**EXERCISE PROMPT:** In the data below, find the line that contains "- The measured" and the line that contains "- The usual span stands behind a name". Copy both, plus every line between them, exactly.
--
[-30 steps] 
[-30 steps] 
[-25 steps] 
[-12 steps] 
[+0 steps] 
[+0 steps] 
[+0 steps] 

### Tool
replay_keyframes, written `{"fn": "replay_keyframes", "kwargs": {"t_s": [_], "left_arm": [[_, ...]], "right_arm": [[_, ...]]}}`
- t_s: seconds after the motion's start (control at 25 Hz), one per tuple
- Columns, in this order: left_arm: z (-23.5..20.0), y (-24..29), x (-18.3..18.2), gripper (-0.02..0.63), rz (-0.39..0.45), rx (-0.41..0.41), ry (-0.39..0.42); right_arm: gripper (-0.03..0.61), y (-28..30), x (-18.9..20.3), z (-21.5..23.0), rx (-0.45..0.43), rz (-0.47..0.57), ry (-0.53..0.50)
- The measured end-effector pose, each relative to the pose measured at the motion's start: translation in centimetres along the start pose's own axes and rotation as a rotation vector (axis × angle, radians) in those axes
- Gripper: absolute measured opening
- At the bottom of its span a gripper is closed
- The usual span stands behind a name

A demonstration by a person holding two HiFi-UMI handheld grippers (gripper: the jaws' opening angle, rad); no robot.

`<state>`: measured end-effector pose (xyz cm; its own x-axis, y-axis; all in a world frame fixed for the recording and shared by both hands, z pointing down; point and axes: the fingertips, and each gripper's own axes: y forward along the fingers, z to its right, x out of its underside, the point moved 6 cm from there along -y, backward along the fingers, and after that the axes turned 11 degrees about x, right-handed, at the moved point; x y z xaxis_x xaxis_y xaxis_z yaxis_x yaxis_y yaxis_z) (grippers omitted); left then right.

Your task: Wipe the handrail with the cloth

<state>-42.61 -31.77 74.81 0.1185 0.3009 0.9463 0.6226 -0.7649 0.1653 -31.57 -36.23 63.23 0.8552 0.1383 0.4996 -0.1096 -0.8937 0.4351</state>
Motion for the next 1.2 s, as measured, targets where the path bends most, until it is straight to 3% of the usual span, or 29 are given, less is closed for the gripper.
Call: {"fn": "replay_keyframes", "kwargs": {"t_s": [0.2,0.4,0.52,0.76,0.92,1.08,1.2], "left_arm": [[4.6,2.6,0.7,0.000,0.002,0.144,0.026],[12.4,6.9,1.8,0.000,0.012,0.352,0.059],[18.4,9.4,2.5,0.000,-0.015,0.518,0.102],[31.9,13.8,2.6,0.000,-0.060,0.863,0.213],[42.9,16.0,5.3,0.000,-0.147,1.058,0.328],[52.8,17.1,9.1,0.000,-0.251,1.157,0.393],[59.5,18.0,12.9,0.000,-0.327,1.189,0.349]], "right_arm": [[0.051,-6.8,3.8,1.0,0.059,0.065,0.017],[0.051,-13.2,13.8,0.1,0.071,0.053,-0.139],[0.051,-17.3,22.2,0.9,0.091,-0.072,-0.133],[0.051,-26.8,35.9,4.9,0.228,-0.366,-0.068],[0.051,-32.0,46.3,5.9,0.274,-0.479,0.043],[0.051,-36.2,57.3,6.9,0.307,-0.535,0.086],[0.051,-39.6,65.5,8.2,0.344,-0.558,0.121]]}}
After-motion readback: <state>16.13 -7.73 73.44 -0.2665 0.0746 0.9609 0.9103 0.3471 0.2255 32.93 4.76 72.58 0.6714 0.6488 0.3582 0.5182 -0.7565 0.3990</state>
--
**ANSWER BELOW:**
- The measured end-effector pose, each relative to the pose measured at the motion's start: translation in centimetres along the start pose's own axes and rotation as a rotation vector (axis × angle, radians) in those axes
- Gripper: absolute measured opening
- At the bottom of its span a gripper is closed
- The usual span stands behind a name

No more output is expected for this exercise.